2- August 23, 1958 to January 1, 1959: From 23 August through October of 1958, the Communists resumed an artillery bombardment of Quemoy and Matsu, threatening invasion. Chinese patrol boats blockaded the two islands against Nationalist re-supply efforts. This was accompanied by an aggressive propaganda assault on the United States, threats against American naval ships, and a declaration of intent to "liberate" Taiwan.
3- July 1, 1995 to March 23, 1996: On October 27, 1994, the aircraft carrier USS Kitty Hawk was involved in a three-day running encounter with a Chinese nuclear attack submarine in the Yellow Sea. On June 9-10, 1995, Taiwan President Lee Teng-hui concluded a private trip to a Cornell University reunion. His repeated use of the terminology "Republic of China on Taiwan" was taken by Beijing as a challenge to the "One China" formulation. In response, the PRC conducted tests of missiles from July 21 to 26 in an area near Taiwan's Pengchiayu Island. A series of missile tests and military maneuvers followed. One missile landed only 23 miles from a Taiwanese port. The crisis ended when Beijing said that they would not invade Taiwan but were still committed to one China.
The military exercises were meant to intimidate the people of Taiwan in the run-up to the presidential election. On March 23, 1996, the people of the Republic of China on Taiwan defied Beijing by electing Lee Teng-Hui as their first directly elected President.

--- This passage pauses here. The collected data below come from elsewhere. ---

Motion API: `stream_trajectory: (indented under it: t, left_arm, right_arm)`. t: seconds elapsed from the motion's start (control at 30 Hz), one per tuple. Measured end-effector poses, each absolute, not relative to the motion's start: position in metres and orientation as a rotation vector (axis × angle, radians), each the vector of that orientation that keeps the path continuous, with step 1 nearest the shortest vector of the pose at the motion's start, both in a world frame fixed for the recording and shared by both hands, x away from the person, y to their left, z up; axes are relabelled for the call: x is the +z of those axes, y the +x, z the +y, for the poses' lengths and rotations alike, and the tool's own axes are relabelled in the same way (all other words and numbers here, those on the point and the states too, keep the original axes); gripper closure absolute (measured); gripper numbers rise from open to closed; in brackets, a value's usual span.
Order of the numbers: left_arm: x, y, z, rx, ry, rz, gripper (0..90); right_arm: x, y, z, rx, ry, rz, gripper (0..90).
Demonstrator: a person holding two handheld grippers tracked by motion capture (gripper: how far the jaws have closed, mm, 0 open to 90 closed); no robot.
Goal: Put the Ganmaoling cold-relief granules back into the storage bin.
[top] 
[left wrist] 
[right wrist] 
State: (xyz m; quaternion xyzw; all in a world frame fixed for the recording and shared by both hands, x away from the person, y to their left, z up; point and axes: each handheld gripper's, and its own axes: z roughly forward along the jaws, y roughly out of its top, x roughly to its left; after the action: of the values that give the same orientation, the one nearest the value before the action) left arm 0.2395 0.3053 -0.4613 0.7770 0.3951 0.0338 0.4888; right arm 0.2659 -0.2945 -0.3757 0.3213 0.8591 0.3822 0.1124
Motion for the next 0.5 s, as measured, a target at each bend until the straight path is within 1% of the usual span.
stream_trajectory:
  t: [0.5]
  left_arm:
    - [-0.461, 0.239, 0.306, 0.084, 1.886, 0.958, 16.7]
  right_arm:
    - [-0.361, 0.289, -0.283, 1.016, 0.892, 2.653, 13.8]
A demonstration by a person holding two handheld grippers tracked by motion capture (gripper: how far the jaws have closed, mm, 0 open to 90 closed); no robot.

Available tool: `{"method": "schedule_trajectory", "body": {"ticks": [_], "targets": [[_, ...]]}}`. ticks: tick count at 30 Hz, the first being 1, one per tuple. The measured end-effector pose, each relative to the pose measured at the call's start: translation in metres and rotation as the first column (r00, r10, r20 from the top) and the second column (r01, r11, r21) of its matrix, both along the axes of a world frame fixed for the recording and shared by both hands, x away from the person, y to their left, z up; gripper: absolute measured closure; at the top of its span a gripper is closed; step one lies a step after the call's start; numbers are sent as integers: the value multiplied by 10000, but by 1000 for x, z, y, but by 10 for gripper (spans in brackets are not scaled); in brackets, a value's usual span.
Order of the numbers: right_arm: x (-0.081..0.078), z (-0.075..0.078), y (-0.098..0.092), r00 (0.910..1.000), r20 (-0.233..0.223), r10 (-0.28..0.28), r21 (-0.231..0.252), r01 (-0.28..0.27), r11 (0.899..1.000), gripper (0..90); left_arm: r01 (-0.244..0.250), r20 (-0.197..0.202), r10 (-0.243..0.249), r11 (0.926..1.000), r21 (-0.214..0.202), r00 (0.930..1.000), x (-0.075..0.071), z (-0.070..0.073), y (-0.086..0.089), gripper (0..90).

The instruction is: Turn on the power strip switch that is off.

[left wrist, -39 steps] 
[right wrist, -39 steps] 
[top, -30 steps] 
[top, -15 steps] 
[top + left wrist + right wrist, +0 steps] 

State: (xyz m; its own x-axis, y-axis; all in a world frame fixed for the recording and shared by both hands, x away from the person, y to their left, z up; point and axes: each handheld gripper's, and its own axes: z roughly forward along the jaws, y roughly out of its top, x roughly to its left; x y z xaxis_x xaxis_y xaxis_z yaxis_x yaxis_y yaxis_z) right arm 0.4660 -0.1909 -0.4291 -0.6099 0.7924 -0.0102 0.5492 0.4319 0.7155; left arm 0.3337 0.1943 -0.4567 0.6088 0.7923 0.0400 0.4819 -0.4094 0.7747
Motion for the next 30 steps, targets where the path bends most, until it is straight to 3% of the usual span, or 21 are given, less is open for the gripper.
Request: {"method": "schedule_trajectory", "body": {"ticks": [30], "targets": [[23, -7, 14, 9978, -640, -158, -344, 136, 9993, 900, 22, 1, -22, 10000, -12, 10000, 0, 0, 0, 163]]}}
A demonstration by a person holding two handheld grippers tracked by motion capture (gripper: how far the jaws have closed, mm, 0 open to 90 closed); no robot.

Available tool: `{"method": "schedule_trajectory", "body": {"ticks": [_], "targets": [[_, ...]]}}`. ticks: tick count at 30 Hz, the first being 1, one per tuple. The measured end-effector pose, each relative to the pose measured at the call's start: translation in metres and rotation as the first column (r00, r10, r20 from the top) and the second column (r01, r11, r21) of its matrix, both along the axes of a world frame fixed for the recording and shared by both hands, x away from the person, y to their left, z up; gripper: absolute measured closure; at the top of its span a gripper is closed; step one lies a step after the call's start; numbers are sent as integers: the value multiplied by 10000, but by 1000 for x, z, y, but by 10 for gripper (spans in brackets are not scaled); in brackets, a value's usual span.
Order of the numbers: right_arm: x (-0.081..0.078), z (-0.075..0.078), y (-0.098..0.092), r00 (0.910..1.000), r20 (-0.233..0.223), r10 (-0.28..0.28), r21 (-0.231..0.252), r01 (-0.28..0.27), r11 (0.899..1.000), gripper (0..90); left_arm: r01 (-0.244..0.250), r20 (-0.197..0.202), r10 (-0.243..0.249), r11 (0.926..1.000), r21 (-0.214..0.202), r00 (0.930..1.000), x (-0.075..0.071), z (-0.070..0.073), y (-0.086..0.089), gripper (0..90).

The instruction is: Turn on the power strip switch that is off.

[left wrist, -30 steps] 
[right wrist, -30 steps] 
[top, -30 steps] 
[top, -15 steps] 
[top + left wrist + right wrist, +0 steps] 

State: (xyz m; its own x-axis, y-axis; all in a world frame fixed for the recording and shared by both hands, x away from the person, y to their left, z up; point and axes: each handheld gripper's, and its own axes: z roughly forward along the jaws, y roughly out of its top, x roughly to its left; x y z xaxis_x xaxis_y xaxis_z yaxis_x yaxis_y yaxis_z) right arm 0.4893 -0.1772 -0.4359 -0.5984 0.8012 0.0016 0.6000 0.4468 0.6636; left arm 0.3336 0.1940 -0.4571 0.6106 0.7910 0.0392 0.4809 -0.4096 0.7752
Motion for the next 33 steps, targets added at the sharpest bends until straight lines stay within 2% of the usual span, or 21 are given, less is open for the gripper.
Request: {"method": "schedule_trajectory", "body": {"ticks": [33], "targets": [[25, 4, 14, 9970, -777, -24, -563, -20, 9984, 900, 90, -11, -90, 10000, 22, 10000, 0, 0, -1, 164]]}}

4- 1999: The 1999 Taiwan Confrontation began on July 9, 1999, when Lee Teng-Hui, President Republic of China responded to questions by saying "The Republic of China has been a sovereign state since it was founded in 1912. Moreover, in 1991, amendments to the Constitution designated cross-strait relations as a special state-to-state relationship. Consequently, there is no need to declare independence. The resolution of cross-strait issues hinges on the issue of different systems. We cannot look at issues related to the two sides simply from the perspective of unification or independence. The Chinese mainland's promise of a "one country, two systems" formula for Hong Kong and Macau is irrelevant to Taiwan ... the ROC is a sovereign, independent state."
The crisis ended in May 2000, when Taiwan's new president, Chen Shui-Bian, said he will not declare independence nor do anything else that China might consider provocative as long as Beijing does not use force against the island.
The crises were marked by solar eclipses in cardinal signs and strong Pluto influences. In 2009, the eclipses will return to the Cancer-Capricorn axis, and Pluto will cross into Capricorn. In 2011, an eclipse opposes the ROC Sun, and Pluto begins to move over the Sun in 2012. Regarding the PRC, Pluto begins to oppose Uranus, and the eclipse opposition to Pluto squares the communist Sun in the next year. In the following years, Pluto will oppose the USA Sun. The eclipse of January 2011 opposes the USA Sun, likely drawing America into the conflict.